## ASSIGNED TASK
Beginning with the first line of the material, set down each line exactly as written, up to and including the line with "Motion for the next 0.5".

## EXTRACTED RECORDS

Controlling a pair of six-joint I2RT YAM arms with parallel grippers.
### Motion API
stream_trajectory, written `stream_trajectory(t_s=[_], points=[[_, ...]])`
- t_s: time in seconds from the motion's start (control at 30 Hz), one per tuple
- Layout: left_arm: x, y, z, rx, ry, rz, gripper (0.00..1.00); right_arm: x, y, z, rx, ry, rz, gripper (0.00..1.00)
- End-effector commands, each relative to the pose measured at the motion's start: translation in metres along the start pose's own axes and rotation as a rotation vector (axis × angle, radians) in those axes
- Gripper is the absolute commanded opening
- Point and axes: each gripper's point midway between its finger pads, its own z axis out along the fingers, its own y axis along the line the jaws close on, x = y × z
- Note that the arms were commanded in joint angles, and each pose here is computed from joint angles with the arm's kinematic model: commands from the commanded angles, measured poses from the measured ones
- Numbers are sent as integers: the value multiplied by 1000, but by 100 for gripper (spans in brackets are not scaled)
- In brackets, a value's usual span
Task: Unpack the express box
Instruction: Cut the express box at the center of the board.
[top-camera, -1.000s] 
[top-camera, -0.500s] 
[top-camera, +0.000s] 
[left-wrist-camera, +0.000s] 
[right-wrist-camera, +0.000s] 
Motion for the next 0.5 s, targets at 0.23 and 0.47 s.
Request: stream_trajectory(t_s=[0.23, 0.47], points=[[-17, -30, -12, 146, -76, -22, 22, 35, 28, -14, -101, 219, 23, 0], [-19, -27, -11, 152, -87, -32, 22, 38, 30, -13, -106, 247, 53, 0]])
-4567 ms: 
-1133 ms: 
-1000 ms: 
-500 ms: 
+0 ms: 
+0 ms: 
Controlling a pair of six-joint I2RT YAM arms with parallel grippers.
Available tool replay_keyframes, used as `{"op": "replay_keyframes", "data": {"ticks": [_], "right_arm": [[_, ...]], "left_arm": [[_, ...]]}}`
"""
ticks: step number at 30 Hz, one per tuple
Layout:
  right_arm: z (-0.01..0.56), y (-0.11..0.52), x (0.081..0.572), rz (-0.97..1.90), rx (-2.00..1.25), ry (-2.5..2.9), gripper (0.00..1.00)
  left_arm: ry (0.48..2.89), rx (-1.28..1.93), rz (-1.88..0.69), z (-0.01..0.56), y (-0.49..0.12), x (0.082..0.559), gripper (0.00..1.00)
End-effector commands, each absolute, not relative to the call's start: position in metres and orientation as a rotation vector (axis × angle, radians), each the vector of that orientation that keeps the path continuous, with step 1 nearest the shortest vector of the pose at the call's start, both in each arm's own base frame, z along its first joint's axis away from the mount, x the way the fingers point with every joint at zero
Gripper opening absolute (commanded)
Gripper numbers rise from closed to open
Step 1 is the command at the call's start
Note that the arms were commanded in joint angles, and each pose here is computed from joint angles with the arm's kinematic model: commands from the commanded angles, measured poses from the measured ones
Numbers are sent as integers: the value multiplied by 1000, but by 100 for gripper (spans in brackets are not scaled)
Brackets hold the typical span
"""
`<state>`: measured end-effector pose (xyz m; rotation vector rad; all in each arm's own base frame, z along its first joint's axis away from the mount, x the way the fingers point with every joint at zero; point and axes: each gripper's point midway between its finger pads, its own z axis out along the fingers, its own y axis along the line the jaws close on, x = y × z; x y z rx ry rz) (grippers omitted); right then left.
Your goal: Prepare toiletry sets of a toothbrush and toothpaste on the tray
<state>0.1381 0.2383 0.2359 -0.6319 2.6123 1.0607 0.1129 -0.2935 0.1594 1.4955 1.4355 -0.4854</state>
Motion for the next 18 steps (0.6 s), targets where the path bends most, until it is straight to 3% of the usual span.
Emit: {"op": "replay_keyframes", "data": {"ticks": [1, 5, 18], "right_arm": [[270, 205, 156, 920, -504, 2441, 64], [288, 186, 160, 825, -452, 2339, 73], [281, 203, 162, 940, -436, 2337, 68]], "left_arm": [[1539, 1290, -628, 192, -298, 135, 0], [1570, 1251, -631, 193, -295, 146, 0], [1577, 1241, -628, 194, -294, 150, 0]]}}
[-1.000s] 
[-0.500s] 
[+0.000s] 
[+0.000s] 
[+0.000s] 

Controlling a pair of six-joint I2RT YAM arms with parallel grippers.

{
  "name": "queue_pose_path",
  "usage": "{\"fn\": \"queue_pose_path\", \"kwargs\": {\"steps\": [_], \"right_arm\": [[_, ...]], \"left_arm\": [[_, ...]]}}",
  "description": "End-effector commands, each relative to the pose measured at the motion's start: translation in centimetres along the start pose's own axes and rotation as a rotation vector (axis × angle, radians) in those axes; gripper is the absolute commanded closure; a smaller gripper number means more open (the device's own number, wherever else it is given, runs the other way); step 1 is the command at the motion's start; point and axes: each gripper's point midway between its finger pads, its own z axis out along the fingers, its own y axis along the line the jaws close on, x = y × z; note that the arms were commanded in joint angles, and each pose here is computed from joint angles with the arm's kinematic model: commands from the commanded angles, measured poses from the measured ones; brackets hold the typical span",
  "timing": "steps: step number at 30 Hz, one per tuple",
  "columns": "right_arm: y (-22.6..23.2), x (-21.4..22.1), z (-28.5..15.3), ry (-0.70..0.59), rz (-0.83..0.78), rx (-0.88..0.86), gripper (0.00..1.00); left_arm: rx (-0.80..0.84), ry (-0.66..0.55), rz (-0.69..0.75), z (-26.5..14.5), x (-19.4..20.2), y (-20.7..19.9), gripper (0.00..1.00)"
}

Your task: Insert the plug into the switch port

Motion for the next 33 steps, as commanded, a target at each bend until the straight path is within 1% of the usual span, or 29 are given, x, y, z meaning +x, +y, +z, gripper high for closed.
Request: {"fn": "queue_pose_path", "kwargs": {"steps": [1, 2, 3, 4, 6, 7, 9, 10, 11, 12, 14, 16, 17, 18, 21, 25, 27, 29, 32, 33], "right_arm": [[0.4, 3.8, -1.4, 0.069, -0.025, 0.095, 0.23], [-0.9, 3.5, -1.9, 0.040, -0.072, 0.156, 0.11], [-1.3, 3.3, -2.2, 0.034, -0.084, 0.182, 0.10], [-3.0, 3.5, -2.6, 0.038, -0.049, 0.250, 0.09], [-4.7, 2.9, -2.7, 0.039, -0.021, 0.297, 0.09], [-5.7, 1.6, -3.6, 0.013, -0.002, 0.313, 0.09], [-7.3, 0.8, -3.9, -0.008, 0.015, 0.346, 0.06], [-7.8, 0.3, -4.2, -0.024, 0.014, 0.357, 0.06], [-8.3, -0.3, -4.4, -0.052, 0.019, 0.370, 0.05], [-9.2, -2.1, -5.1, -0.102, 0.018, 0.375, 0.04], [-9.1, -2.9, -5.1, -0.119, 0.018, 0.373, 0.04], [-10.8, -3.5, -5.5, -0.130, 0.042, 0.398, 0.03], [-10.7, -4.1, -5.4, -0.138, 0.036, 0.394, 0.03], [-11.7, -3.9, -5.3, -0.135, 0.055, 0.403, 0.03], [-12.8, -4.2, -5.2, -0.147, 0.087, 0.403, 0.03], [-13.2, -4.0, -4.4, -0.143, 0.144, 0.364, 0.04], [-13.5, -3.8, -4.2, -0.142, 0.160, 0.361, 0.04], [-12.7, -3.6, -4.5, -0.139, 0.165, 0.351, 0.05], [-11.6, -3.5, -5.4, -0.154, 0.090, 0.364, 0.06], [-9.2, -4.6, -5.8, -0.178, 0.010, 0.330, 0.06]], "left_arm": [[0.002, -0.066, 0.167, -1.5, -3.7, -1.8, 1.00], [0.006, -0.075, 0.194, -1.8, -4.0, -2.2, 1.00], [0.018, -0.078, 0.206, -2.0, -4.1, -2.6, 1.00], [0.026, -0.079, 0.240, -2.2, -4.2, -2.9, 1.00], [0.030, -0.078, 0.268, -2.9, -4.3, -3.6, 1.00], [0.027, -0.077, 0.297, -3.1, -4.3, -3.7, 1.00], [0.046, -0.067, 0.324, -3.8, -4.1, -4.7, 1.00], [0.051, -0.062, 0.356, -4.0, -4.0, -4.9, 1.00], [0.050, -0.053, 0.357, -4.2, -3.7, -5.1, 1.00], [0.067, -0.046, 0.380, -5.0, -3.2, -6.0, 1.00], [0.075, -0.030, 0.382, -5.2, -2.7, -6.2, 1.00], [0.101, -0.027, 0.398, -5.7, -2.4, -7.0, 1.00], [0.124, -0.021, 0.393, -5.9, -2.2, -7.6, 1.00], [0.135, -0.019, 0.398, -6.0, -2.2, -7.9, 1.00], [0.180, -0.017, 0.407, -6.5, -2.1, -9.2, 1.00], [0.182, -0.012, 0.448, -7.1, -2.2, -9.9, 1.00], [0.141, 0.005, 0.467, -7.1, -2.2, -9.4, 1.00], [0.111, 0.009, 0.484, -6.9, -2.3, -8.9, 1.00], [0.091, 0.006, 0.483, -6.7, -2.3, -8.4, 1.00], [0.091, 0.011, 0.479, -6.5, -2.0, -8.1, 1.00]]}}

## SOLUTION FOR THIS TASK
Controlling a pair of six-joint I2RT YAM arms with parallel grippers.
### Motion API
stream_trajectory, written `stream_trajectory(t_s=[_], points=[[_, ...]])`
- t_s: time in seconds from the motion's start (control at 30 Hz), one per tuple
- Layout: left_arm: x, y, z, rx, ry, rz, gripper (0.00..1.00); right_arm: x, y, z, rx, ry, rz, gripper (0.00..1.00)
- End-effector commands, each relative to the pose measured at the motion's start: translation in metres along the start pose's own axes and rotation as a rotation vector (axis × angle, radians) in those axes
- Gripper is the absolute commanded opening
- Point and axes: each gripper's point midway between its finger pads, its own z axis out along the fingers, its own y axis along the line the jaws close on, x = y × z
- Note that the arms were commanded in joint angles, and each pose here is computed from joint angles with the arm's kinematic model: commands from the commanded angles, measured poses from the measured ones
- Numbers are sent as integers: the value multiplied by 1000, but by 100 for gripper (spans in brackets are not scaled)
- In brackets, a value's usual span
Task: Unpack the express box
Instruction: Cut the express box at the center of the board.
[top-camera, -1.000s] 
[top-camera, -0.500s] 
[top-camera, +0.000s] 
[left-wrist-camera, +0.000s] 
[right-wrist-camera, +0.000s] 
Motion for the next 0.5 s, targets at 0.23 and 0.47 s.

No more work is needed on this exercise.